TASK:
Drop all images. Then write out each line below exactly as given.

☆ ☆ ☆ ☆ ☆ ☆ ☆

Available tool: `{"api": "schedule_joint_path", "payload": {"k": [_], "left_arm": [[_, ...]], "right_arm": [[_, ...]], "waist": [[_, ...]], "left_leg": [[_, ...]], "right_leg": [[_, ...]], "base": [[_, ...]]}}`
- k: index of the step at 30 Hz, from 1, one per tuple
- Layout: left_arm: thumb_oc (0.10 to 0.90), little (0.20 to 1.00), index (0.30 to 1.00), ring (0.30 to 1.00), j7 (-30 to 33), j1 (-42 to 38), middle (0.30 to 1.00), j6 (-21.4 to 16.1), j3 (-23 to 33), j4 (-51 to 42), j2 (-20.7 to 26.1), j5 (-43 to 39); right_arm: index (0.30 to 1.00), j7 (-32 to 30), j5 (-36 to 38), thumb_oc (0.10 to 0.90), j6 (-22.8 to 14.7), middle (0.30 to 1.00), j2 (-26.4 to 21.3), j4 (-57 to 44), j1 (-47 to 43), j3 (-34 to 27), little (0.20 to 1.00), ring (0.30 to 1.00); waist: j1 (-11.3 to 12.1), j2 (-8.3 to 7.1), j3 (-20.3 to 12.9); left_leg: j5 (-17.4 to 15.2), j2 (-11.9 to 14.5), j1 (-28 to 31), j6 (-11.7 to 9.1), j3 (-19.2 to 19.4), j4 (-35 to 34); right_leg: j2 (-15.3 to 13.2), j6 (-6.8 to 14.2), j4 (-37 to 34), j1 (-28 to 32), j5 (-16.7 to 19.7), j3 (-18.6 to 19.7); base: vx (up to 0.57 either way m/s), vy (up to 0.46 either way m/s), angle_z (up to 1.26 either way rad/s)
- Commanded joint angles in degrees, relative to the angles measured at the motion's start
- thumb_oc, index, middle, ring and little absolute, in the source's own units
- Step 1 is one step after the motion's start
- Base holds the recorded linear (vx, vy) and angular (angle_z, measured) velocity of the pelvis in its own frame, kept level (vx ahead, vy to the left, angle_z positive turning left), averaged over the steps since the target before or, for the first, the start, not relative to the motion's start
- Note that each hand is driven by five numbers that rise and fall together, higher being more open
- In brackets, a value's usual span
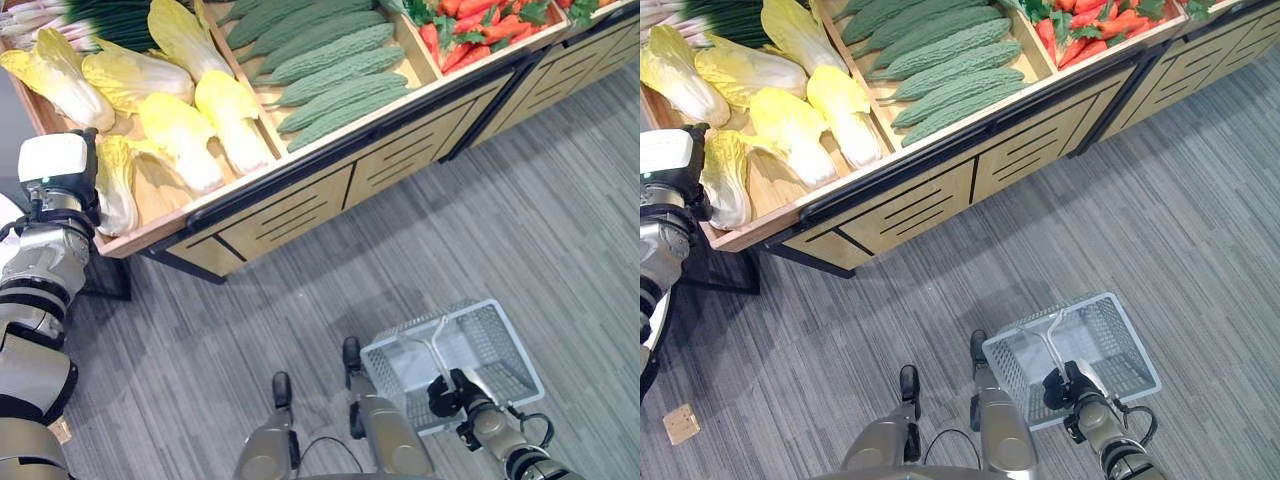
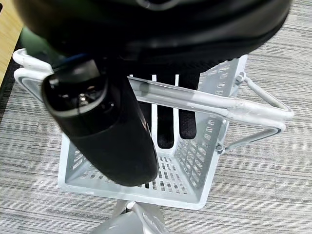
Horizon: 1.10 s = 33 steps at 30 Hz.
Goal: Get the vegetables into the basket
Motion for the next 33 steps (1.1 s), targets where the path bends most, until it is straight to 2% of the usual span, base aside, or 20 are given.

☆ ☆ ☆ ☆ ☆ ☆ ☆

ANSWER FOR THE TASK:
Available tool: `{"api": "schedule_joint_path", "payload": {"k": [_], "left_arm": [[_, ...]], "right_arm": [[_, ...]], "waist": [[_, ...]], "left_leg": [[_, ...]], "right_leg": [[_, ...]], "base": [[_, ...]]}}`
- k: index of the step at 30 Hz, from 1, one per tuple
- Layout: left_arm: thumb_oc (0.10 to 0.90), little (0.20 to 1.00), index (0.30 to 1.00), ring (0.30 to 1.00), j7 (-30 to 33), j1 (-42 to 38), middle (0.30 to 1.00), j6 (-21.4 to 16.1), j3 (-23 to 33), j4 (-51 to 42), j2 (-20.7 to 26.1), j5 (-43 to 39); right_arm: index (0.30 to 1.00), j7 (-32 to 30), j5 (-36 to 38), thumb_oc (0.10 to 0.90), j6 (-22.8 to 14.7), middle (0.30 to 1.00), j2 (-26.4 to 21.3), j4 (-57 to 44), j1 (-47 to 43), j3 (-34 to 27), little (0.20 to 1.00), ring (0.30 to 1.00); waist: j1 (-11.3 to 12.1), j2 (-8.3 to 7.1), j3 (-20.3 to 12.9); left_leg: j5 (-17.4 to 15.2), j2 (-11.9 to 14.5), j1 (-28 to 31), j6 (-11.7 to 9.1), j3 (-19.2 to 19.4), j4 (-35 to 34); right_leg: j2 (-15.3 to 13.2), j6 (-6.8 to 14.2), j4 (-37 to 34), j1 (-28 to 32), j5 (-16.7 to 19.7), j3 (-18.6 to 19.7); base: vx (up to 0.57 either way m/s), vy (up to 0.46 either way m/s), angle_z (up to 1.26 either way rad/s)
- Commanded joint angles in degrees, relative to the angles measured at the motion's start
- thumb_oc, index, middle, ring and little absolute, in the source's own units
- Step 1 is one step after the motion's start
- Base holds the recorded linear (vx, vy) and angular (angle_z, measured) velocity of the pelvis in its own frame, kept level (vx ahead, vy to the left, angle_z positive turning left), averaged over the steps since the target before or, for the first, the start, not relative to the motion's start
- Note that each hand is driven by five numbers that rise and fall together, higher being more open
- In brackets, a value's usual span
Horizon: 1.10 s = 33 steps at 30 Hz.
Goal: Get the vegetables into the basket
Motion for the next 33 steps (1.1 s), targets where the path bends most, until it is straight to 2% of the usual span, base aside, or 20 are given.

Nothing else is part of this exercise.